A blind man in Kentucky just got his first Grammy nomination and it's a dream he's had since he was a child.

"Orange Blossom Special" is the first time Michael Cleveland ever heard the fiddle. At the time, Michael was just four-years-old.

"That song captivated me for some reason. And from that moment on I knew I had to play the fiddle. Most people I know don't remember anything about being four-years-old but I'll never forget that," said Grammy Nominee, Michael Cleveland.

But Michael couldn't read music. He was born blind, "Most people that I know of, their teachers tell them to practice in a dark room. You shouldn't look at things. Listen to things when it comes to playing."

During the week at the Kentucky School for the Blind, he took classical lessons. On the weekends, "That was the very very first contest he ever played in. How did you do? I was terrible," said John Cleveland his father.

It was all about Bluegrass, "I listened to Blue grass. I played Bluegrass. I dreamed about playing Bluegrass non stop. That's all I ever wanted to do."

After high school Michael joined a band. Played at the Grand Ole Opry.

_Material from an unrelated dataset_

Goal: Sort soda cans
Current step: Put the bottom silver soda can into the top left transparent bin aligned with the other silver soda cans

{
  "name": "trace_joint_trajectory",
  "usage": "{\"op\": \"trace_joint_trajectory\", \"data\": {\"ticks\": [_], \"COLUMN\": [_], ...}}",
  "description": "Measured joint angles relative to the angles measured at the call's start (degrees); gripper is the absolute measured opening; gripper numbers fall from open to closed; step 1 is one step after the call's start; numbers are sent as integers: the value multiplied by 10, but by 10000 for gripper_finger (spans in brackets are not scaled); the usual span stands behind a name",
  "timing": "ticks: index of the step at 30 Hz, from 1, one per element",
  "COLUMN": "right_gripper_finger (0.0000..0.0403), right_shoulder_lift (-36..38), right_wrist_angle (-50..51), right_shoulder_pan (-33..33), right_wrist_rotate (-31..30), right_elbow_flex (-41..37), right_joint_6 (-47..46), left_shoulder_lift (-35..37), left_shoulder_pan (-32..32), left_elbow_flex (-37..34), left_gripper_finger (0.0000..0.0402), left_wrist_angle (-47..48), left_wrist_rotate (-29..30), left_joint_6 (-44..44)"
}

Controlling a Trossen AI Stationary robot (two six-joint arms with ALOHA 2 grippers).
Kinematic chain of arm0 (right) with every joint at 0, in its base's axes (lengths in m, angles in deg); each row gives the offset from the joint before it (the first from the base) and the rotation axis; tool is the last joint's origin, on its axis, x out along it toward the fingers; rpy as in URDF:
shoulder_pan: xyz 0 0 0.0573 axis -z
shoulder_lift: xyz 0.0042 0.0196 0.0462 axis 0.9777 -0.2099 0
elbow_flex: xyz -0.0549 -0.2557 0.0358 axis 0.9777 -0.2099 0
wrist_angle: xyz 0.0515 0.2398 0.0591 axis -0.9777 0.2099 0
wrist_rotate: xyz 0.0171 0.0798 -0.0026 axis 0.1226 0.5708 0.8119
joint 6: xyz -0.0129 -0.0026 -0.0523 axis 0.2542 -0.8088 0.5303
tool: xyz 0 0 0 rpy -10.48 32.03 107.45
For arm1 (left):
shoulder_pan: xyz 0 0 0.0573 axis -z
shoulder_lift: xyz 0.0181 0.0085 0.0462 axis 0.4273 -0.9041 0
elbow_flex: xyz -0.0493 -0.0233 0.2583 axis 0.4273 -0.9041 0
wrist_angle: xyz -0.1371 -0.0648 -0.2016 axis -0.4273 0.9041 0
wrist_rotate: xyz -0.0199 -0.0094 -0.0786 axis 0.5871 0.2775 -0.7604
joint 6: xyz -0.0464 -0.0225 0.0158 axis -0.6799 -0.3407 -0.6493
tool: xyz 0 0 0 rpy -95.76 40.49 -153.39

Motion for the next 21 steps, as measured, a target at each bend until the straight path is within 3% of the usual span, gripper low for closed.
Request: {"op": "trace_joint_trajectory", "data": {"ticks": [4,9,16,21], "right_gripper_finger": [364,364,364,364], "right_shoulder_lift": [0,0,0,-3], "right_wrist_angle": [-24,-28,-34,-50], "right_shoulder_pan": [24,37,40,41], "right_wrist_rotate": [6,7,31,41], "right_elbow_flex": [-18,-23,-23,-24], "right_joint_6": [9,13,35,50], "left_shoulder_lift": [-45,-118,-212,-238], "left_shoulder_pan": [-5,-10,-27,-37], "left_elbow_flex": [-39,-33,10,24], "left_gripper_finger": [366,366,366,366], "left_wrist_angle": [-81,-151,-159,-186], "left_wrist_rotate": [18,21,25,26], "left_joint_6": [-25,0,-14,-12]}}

With Vince Gill.

And is now the band leader of Michael Cleveland and The Flamekeeper.

All this time, he's been recording solo albums.

It's his latest one, that has made him a Grammy nominee for best Bluegrass album at the age of 37.

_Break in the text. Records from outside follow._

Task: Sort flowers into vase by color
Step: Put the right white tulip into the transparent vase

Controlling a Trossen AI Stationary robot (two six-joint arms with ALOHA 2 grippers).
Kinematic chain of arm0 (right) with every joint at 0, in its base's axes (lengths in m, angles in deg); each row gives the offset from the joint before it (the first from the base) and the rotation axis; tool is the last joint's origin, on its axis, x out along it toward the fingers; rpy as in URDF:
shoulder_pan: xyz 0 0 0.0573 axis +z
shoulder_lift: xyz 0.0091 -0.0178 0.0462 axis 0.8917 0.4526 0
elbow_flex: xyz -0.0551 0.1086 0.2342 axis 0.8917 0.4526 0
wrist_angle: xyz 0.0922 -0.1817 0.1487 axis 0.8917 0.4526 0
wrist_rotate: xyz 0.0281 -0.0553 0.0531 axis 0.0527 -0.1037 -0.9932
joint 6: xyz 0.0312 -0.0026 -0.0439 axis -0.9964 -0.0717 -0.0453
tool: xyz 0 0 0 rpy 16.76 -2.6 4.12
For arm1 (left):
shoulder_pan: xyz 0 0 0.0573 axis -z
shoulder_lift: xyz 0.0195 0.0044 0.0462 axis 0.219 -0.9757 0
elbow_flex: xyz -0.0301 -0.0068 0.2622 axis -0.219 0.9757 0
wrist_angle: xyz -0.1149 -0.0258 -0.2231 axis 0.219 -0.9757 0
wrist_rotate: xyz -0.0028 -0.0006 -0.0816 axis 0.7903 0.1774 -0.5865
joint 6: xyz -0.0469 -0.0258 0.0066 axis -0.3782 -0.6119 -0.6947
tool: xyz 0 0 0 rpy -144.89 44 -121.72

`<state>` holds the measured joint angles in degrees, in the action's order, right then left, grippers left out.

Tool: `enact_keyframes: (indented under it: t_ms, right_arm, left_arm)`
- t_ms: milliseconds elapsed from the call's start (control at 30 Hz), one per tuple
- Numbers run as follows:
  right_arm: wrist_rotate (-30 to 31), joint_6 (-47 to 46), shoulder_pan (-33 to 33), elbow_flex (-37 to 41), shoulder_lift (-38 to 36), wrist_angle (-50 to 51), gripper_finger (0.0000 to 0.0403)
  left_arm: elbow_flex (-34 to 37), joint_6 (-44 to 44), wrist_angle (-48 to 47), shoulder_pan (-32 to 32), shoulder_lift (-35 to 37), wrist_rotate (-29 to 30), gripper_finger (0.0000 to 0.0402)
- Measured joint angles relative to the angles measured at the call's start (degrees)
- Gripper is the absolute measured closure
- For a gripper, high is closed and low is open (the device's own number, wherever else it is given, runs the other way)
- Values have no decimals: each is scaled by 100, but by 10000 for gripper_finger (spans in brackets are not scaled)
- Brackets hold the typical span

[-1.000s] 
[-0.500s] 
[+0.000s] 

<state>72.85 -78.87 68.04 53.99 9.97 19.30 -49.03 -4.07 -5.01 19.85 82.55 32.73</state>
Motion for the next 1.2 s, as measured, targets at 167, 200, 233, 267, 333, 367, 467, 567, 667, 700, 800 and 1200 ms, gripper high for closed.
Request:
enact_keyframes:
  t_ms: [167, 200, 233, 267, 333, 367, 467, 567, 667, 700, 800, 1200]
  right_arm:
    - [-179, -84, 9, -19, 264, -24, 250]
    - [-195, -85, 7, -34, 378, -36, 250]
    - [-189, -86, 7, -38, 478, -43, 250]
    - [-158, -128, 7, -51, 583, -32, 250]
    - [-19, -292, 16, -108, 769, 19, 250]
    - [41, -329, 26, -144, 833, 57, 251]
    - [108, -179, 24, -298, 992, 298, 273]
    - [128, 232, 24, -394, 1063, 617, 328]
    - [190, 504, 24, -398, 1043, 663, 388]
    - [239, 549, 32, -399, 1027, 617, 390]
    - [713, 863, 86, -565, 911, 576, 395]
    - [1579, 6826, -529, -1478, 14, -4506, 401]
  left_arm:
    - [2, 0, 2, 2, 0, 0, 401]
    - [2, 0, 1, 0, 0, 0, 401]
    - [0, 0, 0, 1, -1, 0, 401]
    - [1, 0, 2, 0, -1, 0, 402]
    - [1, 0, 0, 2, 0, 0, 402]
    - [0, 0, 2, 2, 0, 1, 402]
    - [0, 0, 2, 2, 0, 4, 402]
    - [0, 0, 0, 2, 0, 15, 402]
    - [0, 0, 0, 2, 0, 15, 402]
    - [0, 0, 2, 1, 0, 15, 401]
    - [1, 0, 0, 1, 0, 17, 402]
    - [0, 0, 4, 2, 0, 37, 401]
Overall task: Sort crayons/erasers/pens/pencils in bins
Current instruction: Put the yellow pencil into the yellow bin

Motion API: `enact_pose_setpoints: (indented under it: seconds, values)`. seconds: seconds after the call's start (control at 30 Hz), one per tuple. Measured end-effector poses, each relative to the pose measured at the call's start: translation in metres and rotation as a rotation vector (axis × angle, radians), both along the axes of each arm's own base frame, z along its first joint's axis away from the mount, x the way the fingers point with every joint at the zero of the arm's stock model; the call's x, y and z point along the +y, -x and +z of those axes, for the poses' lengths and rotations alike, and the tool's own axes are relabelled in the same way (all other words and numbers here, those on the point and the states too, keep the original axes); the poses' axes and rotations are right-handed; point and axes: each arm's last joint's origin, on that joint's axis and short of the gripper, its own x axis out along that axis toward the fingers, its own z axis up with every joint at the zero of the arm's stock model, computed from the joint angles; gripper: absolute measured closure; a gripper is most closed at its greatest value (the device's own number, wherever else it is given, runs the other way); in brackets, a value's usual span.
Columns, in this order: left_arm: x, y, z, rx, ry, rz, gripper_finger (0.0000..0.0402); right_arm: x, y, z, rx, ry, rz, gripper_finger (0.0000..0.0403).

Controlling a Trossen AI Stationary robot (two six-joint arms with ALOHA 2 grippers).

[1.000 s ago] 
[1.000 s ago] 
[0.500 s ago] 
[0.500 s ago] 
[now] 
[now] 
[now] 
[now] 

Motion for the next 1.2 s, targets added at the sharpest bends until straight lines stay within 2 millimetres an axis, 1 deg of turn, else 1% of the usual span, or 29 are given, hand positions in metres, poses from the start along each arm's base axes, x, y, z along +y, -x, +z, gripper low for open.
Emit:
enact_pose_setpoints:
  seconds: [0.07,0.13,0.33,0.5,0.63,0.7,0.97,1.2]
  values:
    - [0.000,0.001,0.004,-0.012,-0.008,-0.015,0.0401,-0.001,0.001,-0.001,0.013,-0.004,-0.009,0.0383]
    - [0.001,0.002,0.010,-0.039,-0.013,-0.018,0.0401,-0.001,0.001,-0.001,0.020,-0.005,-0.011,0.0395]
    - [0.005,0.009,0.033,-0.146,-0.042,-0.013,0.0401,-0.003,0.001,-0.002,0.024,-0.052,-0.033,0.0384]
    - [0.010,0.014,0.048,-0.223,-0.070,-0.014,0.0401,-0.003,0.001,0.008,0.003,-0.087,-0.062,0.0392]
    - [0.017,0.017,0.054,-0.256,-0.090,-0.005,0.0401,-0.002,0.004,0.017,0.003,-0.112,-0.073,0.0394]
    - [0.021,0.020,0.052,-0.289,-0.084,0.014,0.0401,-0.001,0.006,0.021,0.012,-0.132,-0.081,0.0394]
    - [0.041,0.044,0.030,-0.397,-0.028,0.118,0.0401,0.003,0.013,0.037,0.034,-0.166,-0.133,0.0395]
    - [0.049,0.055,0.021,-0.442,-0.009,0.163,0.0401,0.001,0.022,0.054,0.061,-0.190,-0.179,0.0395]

Michael said, "I think Oh my God was the first thing out of my mouth after I recovered."

"Well you know it's been 33 years since he started playing. It's a lot of hard work. But it's great," exclaimed John.

For Michael - The title track, Fiddler's Dream, couldn't be more perfect.

The Grammy's are January 28th at Madison Square Garden. Michael has a gig the night before but hopes to make it.